Recall: Use the approximation $e \approx 3$ (and recall that $e^0 = 1$).

Key formulas:

Softmax: $\displaystyle\hat{y}_k = \frac{\exp(\mathbf{w}_k \cdot \mathbf{x})}{\sum_{j} \exp(\mathbf{w}_j \cdot \mathbf{x})}$
Cross-entropy loss: $L(\hat{\mathbf{y}}, \mathbf{y}) = -\displaystyle\sum_k y_k \log(\hat{y}_k) = -\log(\hat{y}_c)$ where $c$ is the correct class

Part (a): One-Hot Encoding

Write the one-hot encoded target vector $\mathbf{y}$ for each training example.

Student	One-hot vector $\mathbf{y}$
Alice (A)
Bob (B)
Carol (C)
Dan (A)

Part (b): Feature Vector

Write the feature vector $\mathbf{x}$ for Bob, including the bias term. (Recall that the bias term is a 1 prepended to the feature values.)

Part (c): Compute Dot Products (Logits)

Using Bob's feature vector from part (b) and the weight matrix $W$, compute $z_k = \mathbf{w}_k \cdot \mathbf{x}$ for each class $k$ = A, B, C. Each $\mathbf{w}_k$ is a column of $W$.

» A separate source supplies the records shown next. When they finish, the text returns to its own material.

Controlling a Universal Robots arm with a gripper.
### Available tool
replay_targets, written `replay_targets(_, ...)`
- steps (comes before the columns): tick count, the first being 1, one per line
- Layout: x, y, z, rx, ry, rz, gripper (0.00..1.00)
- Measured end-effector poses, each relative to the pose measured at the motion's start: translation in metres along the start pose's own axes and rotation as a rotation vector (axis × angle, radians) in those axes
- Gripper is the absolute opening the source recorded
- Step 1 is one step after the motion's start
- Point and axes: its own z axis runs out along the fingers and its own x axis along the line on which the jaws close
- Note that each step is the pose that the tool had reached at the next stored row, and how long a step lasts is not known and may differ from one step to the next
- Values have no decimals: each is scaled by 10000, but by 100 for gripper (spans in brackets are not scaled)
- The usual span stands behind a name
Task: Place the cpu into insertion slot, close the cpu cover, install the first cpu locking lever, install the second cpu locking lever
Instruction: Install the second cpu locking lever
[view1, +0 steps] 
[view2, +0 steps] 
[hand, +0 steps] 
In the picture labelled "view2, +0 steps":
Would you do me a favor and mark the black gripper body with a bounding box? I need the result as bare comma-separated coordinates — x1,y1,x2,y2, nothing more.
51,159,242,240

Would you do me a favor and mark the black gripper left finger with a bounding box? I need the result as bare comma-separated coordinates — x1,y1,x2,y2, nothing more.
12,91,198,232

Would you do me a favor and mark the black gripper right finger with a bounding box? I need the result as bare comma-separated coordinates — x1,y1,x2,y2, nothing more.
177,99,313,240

$z_A = \mathbf{w}_1 \cdot \mathbf{x}$ =

$z_B = \mathbf{w}_2 \cdot \mathbf{x}$ =

$z_C = \mathbf{w}_3 \cdot \mathbf{x}$ =

Part (d): Apply Softmax

Apply the softmax function to $\mathbf{z} = [z_A, z_B, z_C]$ to obtain the predicted probability vector $\hat{\mathbf{y}}$. Use the approximation $e \approx 3$.

Part (e): Prediction

Based on your answer to part (d), what class does the model predict for Bob? Is this prediction correct?